(SOURCE RECORDS begins)

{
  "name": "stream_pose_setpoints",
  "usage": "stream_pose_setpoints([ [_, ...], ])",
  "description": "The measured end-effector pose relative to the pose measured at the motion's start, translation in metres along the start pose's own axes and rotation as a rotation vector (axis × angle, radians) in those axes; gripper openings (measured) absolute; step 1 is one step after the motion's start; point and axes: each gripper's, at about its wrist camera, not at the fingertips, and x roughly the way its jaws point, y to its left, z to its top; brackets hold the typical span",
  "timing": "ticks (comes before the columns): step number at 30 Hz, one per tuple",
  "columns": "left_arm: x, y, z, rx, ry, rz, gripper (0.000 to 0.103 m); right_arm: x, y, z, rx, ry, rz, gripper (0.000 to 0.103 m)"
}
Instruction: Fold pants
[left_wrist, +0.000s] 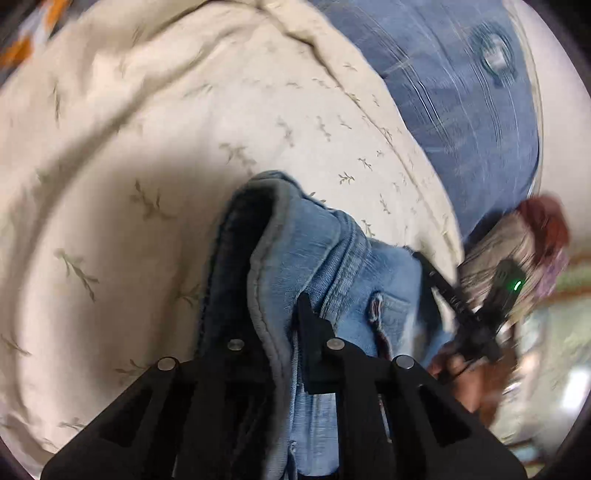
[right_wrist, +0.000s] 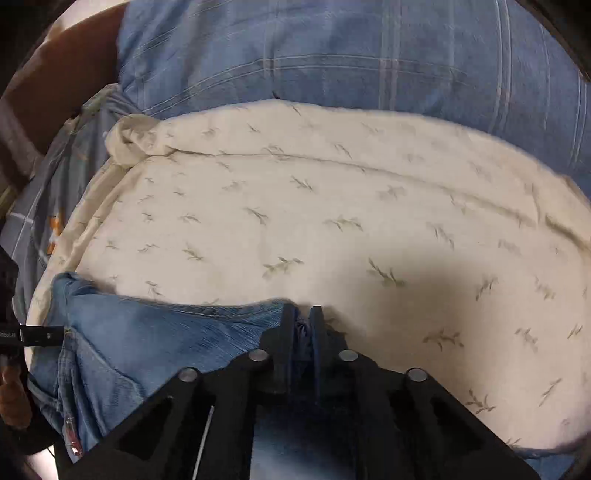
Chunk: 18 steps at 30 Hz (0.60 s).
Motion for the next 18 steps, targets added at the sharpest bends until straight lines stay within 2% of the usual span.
stream_pose_setpoints([
  [1,-0.009,0.002,-0.003,-0.010,-0.007,-0.014,0.010,-0.009,-0.003,-0.001,0.038,-0.021,0.027,0.023],
  [4,-0.043,0.005,-0.022,0.020,-0.063,-0.009,0.024,-0.046,-0.009,-0.018,0.119,-0.070,0.161,0.025],
  [6,-0.065,0.008,-0.045,0.051,-0.088,-0.008,0.041,-0.068,-0.006,-0.043,0.148,-0.061,0.279,0.035],
  [7,-0.072,0.011,-0.057,0.062,-0.092,-0.023,0.056,-0.078,-0.006,-0.056,0.152,-0.043,0.321,0.047],
  [8,-0.079,0.014,-0.071,0.068,-0.096,-0.048,0.063,-0.083,-0.004,-0.066,0.154,-0.018,0.356,0.053],
  [10,-0.088,0.021,-0.096,0.081,-0.090,-0.098,0.065,-0.095,0.007,-0.099,0.169,0.038,0.463,0.054],
  [12,-0.088,0.027,-0.112,0.068,-0.087,-0.147,0.066,-0.099,0.014,-0.128,0.224,0.096,0.599,0.068],
  [13,-0.086,0.031,-0.119,0.054,-0.078,-0.178,0.070,-0.097,0.018,-0.144,0.264,0.135,0.675,0.078],
  [14,-0.080,0.033,-0.123,0.034,-0.062,-0.205,0.074,-0.091,0.022,-0.160,0.303,0.174,0.719,0.078],
  [18,-0.049,0.031,-0.118,-0.023,0.025,-0.189,0.074,-0.056,0.026,-0.185,0.413,0.270,0.668,0.078],
])
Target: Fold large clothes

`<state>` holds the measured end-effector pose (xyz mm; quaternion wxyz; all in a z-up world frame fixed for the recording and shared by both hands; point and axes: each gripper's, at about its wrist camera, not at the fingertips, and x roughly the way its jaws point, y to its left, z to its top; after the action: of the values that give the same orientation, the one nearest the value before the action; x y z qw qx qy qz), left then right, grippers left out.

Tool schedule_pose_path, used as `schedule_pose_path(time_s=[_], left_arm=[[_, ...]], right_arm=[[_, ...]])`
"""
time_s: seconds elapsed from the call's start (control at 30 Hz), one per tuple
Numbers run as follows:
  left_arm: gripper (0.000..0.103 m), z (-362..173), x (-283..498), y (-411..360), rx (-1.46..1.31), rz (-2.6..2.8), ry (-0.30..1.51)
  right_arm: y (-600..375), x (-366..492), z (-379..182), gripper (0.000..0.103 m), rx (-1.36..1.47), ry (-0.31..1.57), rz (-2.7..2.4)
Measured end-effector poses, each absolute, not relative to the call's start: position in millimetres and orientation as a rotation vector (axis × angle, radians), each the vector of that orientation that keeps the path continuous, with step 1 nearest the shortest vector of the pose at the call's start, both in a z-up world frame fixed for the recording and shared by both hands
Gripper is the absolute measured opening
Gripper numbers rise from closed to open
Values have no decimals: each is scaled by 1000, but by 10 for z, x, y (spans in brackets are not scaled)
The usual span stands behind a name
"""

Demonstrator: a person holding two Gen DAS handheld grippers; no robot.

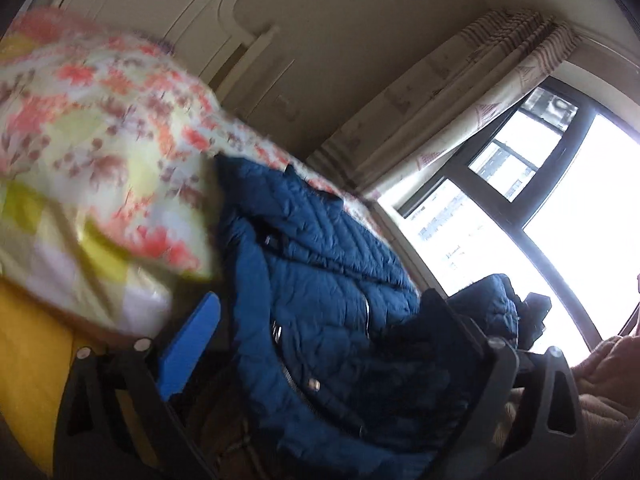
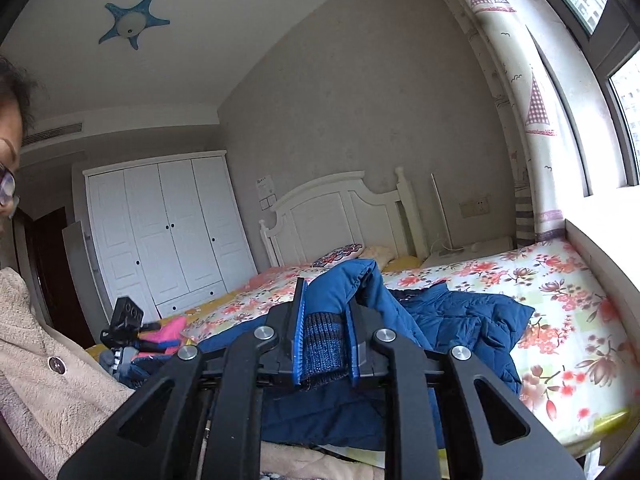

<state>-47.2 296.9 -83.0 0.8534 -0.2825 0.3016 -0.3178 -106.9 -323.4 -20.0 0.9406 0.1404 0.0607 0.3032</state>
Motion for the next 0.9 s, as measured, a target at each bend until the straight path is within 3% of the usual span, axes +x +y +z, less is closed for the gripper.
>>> schedule_pose_path(time_s=[0.2,0.4,0.47,0.5,0.57,0.6,0.63,0.73,0.9], left_arm=[[101,-1653,-725,2971,-772,-891,959],[100,-1978,-830,2610,-853,-1104,1087],[100,-2044,-777,2612,-982,-1171,1023],[96,-2065,-747,2621,-1044,-1190,970],[66,-2014,-720,2564,-1050,-1168,894],[39,-1971,-721,2501,-1018,-1151,888],[29,-1922,-731,2451,-977,-1129,876],[23,-1722,-720,2443,-961,-1111,762],[22,-915,-372,2425,-905,-1120,504]], right_arm=[[-3165,-952,-177,19,280,126,632],[-3124,-1003,-153,19,256,122,628],[-3118,-998,-161,19,251,122,622],[-3120,-999,-165,19,249,122,620],[-3129,-994,-170,19,250,120,619],[-3141,-987,-171,19,252,118,614],[-3153,-989,-171,19,254,116,612],[-3192,-969,-186,19,268,95,587],[-3299,-716,-103,19,308,64,495]])
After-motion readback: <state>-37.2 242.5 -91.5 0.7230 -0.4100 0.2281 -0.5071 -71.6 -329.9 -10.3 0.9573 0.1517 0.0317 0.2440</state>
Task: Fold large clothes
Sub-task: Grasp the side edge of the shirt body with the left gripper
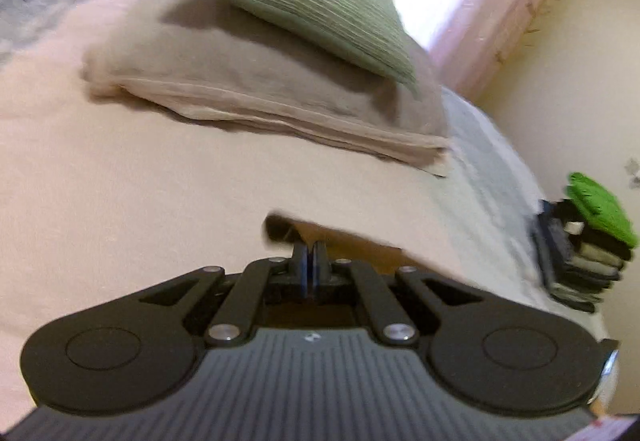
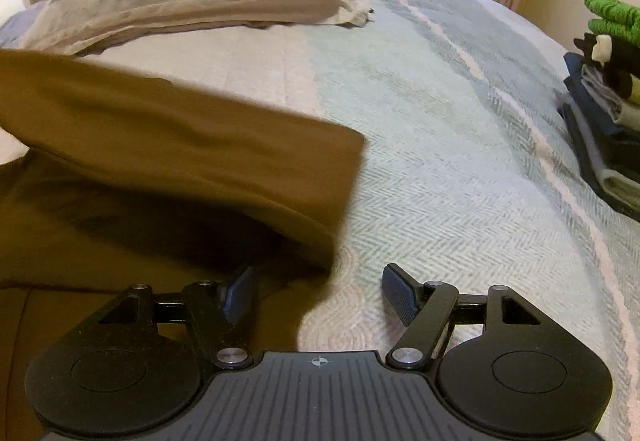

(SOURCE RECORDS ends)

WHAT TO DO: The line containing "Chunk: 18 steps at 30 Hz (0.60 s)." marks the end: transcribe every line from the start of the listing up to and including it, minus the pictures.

ANSWER FOR THIS EXERCISE:
{
  "name": "stream_pose_setpoints",
  "usage": "stream_pose_setpoints([ [_, ...], ])",
  "description": "The measured end-effector pose relative to the pose measured at the motion's start, translation in metres along the start pose's own axes and rotation as a rotation vector (axis × angle, radians) in those axes; gripper openings (measured) absolute; step 1 is one step after the motion's start; point and axes: each gripper's, at about its wrist camera, not at the fingertips, and x roughly the way its jaws point, y to its left, z to its top; brackets hold the typical span",
  "timing": "ticks (comes before the columns): step number at 30 Hz, one per tuple",
  "columns": "left_arm: x, y, z, rx, ry, rz, gripper (0.000 to 0.103 m); right_arm: x, y, z, rx, ry, rz, gripper (0.000 to 0.103 m)"
}
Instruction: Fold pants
[left_wrist, +0.000s] 
[right_wrist, +0.000s] 
Chunk: 18 steps at 30 Hz (0.60 s).

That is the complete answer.